• [Assignment] In the data below, begin at the line with "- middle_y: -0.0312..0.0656" and stop after the line with "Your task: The"; output those lines exactly and no pictures.

Input data section start

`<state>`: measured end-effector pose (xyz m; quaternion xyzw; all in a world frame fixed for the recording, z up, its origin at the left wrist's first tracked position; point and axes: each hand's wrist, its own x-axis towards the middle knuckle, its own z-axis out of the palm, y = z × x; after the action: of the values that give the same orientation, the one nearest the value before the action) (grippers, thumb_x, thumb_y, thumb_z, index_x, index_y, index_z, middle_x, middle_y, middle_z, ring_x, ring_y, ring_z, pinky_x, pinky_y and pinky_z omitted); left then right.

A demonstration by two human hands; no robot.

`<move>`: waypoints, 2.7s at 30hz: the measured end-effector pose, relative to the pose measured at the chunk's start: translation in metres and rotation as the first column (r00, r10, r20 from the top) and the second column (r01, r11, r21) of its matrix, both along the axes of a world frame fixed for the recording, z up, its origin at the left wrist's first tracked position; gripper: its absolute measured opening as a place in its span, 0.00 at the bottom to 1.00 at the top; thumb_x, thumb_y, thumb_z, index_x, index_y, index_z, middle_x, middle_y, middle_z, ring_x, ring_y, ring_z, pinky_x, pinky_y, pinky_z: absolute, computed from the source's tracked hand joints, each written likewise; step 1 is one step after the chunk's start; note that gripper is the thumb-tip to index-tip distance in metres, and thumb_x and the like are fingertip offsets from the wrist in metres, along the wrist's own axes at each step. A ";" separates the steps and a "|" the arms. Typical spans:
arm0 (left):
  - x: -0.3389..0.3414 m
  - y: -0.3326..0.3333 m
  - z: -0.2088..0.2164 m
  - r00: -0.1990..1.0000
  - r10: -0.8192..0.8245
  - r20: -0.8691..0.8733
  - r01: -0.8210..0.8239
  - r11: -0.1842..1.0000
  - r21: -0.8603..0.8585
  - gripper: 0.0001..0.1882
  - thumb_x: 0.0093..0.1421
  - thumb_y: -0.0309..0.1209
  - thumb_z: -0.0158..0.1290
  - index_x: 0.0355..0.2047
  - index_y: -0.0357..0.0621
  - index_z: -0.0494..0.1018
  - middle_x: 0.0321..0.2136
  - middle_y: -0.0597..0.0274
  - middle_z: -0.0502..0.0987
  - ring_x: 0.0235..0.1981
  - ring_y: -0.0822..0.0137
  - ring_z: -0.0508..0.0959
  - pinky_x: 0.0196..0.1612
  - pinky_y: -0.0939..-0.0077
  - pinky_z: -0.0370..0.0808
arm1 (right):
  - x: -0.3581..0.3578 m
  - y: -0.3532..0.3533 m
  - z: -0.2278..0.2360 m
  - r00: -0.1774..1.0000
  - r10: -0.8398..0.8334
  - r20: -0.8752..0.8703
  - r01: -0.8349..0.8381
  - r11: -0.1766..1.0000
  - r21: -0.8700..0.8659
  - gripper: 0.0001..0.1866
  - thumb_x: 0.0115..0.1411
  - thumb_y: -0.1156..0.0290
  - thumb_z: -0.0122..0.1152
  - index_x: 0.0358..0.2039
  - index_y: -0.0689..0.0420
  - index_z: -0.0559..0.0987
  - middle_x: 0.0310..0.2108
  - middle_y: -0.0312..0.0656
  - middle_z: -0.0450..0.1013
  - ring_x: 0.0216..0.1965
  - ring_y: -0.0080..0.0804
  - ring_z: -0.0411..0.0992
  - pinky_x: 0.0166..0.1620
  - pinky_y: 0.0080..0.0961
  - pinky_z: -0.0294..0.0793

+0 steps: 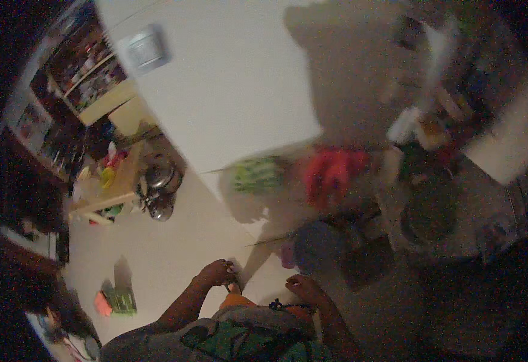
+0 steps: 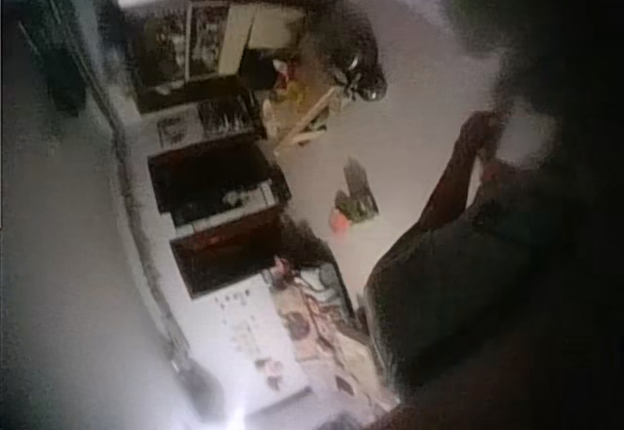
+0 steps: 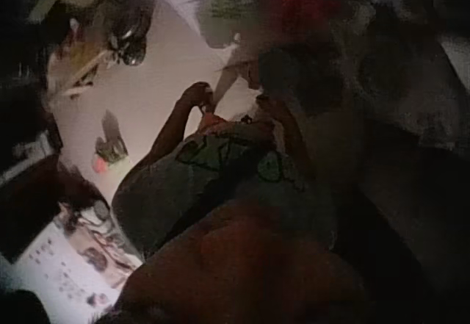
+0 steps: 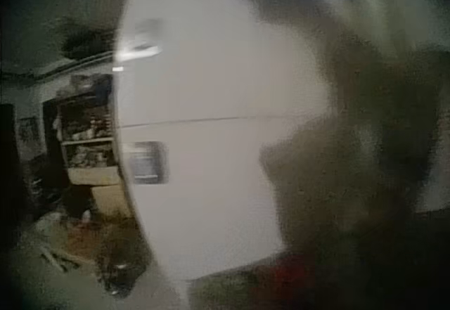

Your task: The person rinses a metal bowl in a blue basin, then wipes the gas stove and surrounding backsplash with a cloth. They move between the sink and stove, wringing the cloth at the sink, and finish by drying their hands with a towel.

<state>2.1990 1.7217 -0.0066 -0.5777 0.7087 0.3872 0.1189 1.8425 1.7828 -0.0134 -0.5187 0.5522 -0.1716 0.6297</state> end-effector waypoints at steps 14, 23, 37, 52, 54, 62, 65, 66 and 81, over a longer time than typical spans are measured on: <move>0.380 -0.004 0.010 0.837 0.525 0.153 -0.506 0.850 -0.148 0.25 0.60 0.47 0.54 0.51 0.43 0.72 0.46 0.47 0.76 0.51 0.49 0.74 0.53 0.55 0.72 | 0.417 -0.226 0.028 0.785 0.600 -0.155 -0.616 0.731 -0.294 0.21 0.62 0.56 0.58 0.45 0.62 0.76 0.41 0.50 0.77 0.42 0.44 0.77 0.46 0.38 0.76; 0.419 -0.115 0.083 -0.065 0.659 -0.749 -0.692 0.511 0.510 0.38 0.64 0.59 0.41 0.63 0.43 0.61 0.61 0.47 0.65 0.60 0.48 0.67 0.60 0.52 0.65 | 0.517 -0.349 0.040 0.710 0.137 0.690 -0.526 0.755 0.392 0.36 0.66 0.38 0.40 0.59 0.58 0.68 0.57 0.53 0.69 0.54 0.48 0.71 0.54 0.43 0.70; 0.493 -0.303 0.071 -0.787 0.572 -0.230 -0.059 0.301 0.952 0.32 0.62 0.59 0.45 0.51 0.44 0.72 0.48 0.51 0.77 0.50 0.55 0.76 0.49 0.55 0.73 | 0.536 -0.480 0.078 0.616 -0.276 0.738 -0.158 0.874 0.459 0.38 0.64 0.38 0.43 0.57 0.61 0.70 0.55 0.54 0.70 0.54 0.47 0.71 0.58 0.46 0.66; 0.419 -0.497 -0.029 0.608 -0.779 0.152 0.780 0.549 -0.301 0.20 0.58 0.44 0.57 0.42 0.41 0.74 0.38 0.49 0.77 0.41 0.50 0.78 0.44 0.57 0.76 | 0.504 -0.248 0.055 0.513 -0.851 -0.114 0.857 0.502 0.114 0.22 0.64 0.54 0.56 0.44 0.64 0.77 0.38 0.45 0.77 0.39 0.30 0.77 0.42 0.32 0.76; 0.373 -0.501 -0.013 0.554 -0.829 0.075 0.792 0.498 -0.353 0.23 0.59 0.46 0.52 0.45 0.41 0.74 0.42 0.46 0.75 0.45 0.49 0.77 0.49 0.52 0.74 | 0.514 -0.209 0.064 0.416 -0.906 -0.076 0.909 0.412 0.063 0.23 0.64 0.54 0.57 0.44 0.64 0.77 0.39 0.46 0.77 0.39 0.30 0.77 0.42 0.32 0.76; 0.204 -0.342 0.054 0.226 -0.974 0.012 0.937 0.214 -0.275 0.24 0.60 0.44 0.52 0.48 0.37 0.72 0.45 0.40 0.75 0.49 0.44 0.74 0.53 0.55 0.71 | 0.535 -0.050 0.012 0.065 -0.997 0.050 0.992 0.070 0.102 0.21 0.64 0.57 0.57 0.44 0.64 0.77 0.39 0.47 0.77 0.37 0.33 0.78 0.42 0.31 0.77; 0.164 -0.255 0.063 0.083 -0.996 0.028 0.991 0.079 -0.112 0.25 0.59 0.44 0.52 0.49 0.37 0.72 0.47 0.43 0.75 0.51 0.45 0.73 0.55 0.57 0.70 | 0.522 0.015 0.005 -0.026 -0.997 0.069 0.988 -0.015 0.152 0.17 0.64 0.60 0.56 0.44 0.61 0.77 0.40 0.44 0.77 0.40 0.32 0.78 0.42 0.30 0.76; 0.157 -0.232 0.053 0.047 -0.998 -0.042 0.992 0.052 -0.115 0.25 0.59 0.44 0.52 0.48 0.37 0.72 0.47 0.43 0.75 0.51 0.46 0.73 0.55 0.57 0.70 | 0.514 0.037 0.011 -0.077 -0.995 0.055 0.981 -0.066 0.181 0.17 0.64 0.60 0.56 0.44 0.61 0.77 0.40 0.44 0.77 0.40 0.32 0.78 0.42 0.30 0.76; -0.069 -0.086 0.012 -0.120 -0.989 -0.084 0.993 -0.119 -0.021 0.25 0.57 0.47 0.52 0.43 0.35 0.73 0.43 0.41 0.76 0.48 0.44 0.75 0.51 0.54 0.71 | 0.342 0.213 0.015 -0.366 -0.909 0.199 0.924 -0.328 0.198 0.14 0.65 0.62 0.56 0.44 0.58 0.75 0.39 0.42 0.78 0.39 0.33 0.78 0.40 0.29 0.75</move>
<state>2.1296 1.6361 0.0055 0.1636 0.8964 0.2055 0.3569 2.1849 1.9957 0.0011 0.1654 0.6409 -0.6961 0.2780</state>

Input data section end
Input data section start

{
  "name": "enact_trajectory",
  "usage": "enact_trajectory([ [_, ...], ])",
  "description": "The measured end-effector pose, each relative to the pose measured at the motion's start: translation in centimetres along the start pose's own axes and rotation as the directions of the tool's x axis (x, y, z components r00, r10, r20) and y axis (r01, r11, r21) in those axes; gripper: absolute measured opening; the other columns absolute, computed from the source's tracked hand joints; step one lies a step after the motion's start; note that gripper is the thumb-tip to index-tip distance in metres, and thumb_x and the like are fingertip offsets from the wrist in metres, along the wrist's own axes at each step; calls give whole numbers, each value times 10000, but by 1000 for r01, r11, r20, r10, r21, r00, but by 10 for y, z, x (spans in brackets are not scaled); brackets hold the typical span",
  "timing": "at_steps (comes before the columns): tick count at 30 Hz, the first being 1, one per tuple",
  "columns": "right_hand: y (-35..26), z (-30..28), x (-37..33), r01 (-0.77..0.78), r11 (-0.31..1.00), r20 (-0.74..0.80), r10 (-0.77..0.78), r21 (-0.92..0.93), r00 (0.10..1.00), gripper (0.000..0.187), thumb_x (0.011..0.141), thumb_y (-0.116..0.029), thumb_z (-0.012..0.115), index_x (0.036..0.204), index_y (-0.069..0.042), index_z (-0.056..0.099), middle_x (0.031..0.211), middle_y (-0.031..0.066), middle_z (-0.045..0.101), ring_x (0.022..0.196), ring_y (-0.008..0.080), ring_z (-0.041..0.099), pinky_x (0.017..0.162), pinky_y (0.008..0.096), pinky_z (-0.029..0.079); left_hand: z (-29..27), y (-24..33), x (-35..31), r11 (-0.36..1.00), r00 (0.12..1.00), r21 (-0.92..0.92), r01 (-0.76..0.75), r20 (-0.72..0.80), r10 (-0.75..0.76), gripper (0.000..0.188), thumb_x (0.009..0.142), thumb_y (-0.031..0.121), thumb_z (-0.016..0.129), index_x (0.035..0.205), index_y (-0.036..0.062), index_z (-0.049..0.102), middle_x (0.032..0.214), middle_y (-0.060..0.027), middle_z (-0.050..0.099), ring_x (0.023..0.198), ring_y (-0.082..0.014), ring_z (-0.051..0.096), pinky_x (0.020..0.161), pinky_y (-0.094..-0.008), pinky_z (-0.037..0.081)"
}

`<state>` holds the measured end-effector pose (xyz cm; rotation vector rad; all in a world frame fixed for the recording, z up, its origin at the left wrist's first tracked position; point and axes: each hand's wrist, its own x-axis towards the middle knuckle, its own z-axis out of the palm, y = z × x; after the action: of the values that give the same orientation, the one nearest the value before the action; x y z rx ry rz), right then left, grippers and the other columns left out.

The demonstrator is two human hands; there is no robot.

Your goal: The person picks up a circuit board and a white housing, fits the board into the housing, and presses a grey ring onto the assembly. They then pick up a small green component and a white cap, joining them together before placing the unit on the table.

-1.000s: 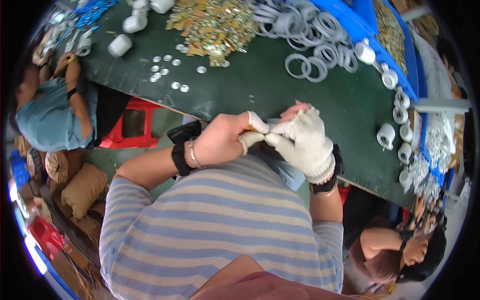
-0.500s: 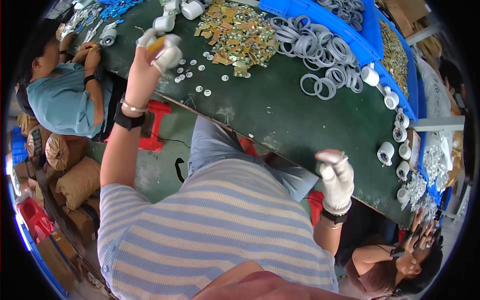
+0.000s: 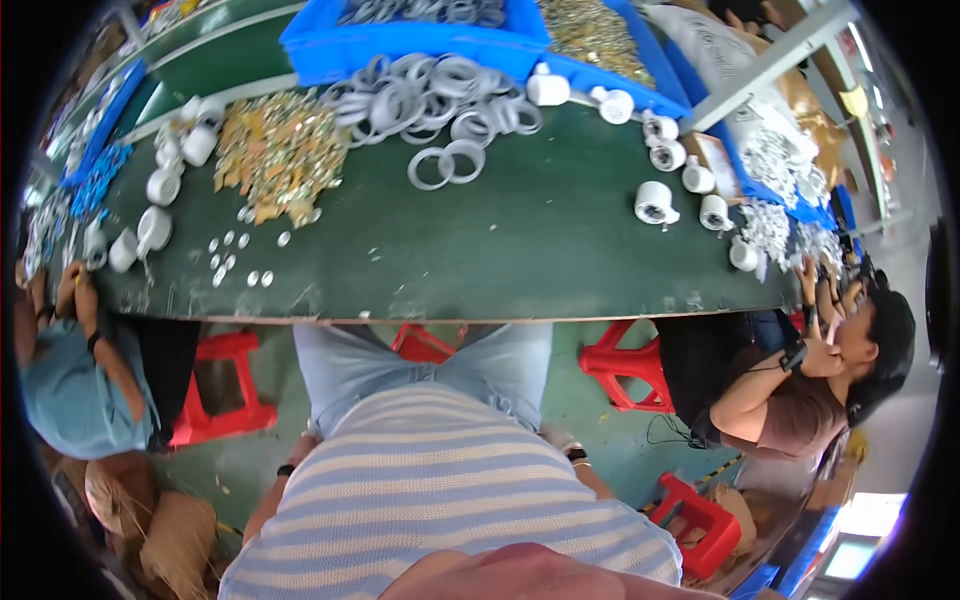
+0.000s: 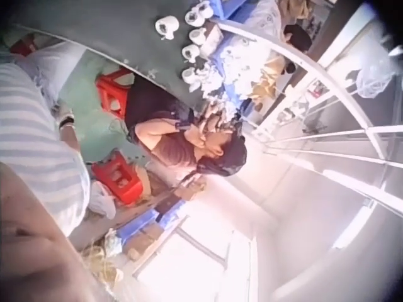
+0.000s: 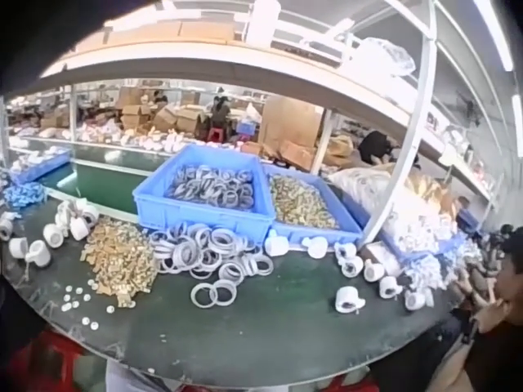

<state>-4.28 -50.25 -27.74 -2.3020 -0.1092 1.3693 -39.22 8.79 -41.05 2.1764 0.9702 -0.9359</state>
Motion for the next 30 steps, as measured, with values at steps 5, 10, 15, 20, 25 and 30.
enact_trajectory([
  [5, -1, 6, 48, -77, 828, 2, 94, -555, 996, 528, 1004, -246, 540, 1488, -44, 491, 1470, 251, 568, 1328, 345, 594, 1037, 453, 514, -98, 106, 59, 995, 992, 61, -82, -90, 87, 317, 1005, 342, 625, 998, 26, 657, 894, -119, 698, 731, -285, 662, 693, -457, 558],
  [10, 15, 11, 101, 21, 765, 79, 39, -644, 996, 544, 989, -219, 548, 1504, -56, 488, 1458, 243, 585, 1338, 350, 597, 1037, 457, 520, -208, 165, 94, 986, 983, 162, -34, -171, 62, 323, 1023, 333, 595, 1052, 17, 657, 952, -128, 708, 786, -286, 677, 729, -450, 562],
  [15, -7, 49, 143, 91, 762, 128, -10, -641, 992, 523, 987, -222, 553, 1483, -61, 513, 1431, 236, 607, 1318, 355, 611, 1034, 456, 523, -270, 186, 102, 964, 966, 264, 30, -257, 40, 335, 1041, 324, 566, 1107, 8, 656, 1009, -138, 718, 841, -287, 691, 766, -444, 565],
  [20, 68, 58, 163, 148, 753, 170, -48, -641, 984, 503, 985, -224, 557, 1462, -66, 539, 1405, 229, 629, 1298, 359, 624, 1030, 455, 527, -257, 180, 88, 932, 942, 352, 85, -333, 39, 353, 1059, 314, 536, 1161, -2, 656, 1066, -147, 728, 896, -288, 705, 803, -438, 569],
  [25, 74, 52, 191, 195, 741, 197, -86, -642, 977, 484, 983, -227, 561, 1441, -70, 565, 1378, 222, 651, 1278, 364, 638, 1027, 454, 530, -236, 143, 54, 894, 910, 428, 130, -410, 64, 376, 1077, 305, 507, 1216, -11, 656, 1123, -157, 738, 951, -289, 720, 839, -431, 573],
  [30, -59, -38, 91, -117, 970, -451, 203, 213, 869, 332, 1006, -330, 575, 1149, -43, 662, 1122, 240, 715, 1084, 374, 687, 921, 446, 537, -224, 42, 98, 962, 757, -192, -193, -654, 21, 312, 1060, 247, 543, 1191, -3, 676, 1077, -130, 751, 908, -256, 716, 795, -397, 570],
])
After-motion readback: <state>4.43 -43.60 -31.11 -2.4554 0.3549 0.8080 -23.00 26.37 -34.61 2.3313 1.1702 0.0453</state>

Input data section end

• [Output of the task]
  - middle_y: -0.0312..0.0656
  - middle_z: -0.0450..0.1013
  - ring_x: 0.0216..0.1965
  - ring_y: -0.0080..0.0804
  - ring_z: -0.0411..0.0992
  - pinky_x: 0.0166..0.1620
  - pinky_y: 0.0080..0.0961
  - pinky_z: -0.0294..0.0793

+0 steps: 
+0 steps: 
+0 steps: 
+0 steps: 

Your task: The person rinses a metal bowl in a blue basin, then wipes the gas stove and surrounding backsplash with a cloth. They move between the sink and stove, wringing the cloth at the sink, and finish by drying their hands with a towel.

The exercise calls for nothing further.